* **Required action**
Copies of all lines containing the string "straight" are needed from the data below.

* **Dataset**
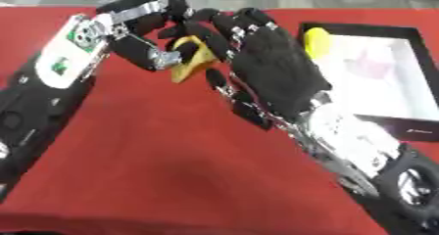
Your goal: Pick up the objects with one hand, pass them to the other hand, and then place them into the box on the other side of the table.
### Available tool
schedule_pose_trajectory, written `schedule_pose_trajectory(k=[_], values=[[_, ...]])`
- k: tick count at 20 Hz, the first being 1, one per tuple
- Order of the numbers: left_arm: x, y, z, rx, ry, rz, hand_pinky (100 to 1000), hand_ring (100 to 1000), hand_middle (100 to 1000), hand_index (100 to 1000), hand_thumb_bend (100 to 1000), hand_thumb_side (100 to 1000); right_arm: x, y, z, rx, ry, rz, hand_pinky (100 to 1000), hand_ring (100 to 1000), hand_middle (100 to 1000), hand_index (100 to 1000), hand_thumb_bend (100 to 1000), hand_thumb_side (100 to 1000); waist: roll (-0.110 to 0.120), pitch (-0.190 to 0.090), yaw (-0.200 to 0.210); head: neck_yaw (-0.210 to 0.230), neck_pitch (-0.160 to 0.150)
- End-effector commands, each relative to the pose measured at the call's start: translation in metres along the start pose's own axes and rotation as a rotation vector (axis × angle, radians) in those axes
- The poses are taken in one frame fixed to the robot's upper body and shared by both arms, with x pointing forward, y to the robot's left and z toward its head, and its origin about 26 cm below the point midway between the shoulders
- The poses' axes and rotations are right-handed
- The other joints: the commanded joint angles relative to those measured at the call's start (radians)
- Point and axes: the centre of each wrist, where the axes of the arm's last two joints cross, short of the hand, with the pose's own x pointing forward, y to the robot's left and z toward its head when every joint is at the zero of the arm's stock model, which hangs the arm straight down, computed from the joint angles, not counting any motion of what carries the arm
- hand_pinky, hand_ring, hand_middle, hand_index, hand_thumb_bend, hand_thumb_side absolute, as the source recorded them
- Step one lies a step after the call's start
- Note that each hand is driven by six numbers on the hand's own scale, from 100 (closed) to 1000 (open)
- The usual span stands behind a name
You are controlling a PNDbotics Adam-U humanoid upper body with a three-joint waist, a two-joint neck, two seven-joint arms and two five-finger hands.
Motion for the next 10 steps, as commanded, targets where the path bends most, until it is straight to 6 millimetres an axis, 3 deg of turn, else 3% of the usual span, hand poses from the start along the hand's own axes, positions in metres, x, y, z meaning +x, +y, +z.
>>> schedule_pose_trajectory(k=[1,10], values=[[0.0127,0.0104,-0.0091,-0.192,-0.164,-0.171,583,207,100,182,100,294,-0.0006,-0.0065,-0.0023,-0.021,-0.003,0.006,779,686,841,905,160,100,0.0,-0.025,-0.001,-0.001,0.005],[0.0178,0.0119,-0.0116,-0.197,-0.184,-0.179,584,208,100,182,100,292,0.0012,-0.0043,-0.0004,-0.011,0.006,0.0,761,687,791,874,132,100,0.0,-0.026,0.002,-0.002,0.005]])
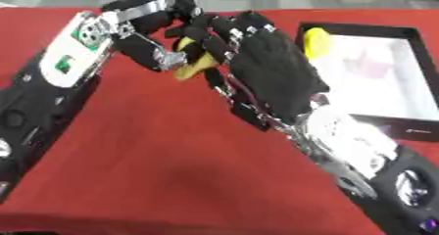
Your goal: Pick up the objects with one hand, pass them to the other hand, and then place them into the box on the other side of the table.
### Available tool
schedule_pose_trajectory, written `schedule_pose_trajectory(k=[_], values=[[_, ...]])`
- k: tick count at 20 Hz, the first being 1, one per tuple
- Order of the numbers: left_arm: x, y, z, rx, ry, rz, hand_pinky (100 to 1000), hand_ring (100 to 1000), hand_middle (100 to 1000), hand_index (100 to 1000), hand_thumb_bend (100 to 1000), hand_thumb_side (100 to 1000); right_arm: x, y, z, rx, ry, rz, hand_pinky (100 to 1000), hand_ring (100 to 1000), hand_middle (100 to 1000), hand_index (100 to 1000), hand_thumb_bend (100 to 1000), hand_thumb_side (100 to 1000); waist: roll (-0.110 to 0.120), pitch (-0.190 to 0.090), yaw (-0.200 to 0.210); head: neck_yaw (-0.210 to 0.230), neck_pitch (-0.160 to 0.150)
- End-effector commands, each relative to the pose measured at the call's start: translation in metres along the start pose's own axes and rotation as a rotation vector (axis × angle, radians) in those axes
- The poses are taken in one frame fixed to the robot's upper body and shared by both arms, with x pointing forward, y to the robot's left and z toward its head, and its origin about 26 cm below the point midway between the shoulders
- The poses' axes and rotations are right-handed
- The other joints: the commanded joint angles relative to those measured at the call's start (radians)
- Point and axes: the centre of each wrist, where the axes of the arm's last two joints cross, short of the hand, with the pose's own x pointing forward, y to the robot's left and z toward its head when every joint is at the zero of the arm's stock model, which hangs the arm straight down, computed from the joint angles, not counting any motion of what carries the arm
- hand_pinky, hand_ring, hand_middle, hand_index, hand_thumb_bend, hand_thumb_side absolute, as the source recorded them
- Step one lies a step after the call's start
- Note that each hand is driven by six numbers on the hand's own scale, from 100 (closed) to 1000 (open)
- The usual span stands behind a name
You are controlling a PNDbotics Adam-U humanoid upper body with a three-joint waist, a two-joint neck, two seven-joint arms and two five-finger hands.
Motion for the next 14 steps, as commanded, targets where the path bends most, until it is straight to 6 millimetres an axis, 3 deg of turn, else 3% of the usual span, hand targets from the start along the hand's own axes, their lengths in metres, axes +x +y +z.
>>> schedule_pose_trajectory(k=[1,6,9,14], values=[[0.0129,0.0125,-0.0053,-0.185,-0.157,-0.179,584,208,100,182,100,292,-0.0005,-0.0056,-0.0013,-0.014,-0.001,0.01,758,687,788,874,130,100,0.0,-0.025,0.002,-0.002,0.005],[0.0142,0.0137,-0.0043,-0.184,-0.16,-0.184,586,256,100,183,100,291,-0.0006,-0.0053,-0.0007,-0.011,0.009,0.014,721,668,740,870,100,100,0.0,-0.026,0.003,-0.002,0.005],[0.0148,0.0138,-0.0037,-0.183,-0.162,-0.183,587,259,100,183,100,292,-0.0018,-0.0058,-0.0008,-0.021,0.024,0.022,674,635,627,858,100,100,0.0,-0.027,0.003,-0.003,0.005],[0.0153,0.0139,-0.002,-0.18,-0.163,-0.18,590,262,100,185,100,292,-0.0022,-0.006,-0.0009,-0.073,0.046,0.017,471,558,437,739,100,100,0.0,-0.027,0.003,-0.004,0.005]])
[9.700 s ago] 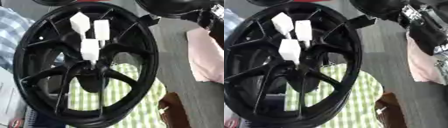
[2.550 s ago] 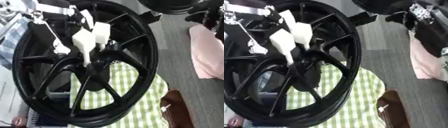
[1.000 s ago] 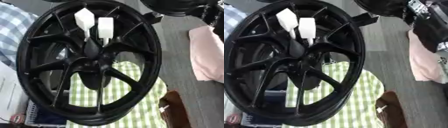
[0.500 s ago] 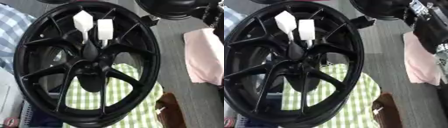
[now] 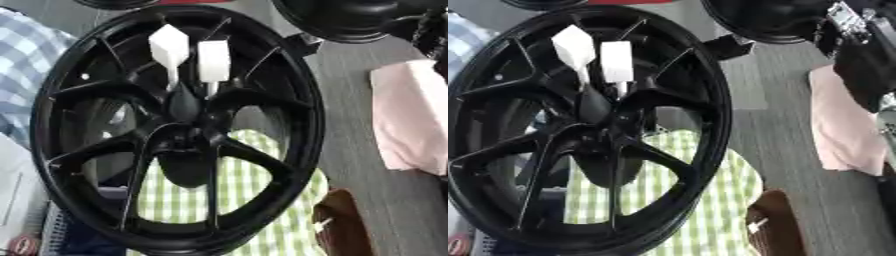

* **Expected output**
- Point and axes: the centre of each wrist, where the axes of the arm's last two joints cross, short of the hand, with the pose's own x pointing forward, y to the robot's left and z toward its head when every joint is at the zero of the arm's stock model, which hangs the arm straight down, computed from the joint angles, not counting any motion of what carries the arm
Motion for the next 10 steps, as commanded, targets where the path bends most, until it is straight to 6 millimetres an axis, 3 deg of turn, else 3% of the usual span, hand poses from the start along the hand's own axes, positions in metres, x, y, z meaning +x, +y, +z.
- Point and axes: the centre of each wrist, where the axes of the arm's last two joints cross, short of the hand, with the pose's own x pointing forward, y to the robot's left and z toward its head when every joint is at the zero of the arm's stock model, which hangs the arm straight down, computed from the joint angles, not counting any motion of what carries the arm
Motion for the next 14 steps, as commanded, targets where the path bends most, until it is straight to 6 millimetres an axis, 3 deg of turn, else 3% of the usual span, hand targets from the start along the hand's own axes, their lengths in metres, axes +x +y +z.

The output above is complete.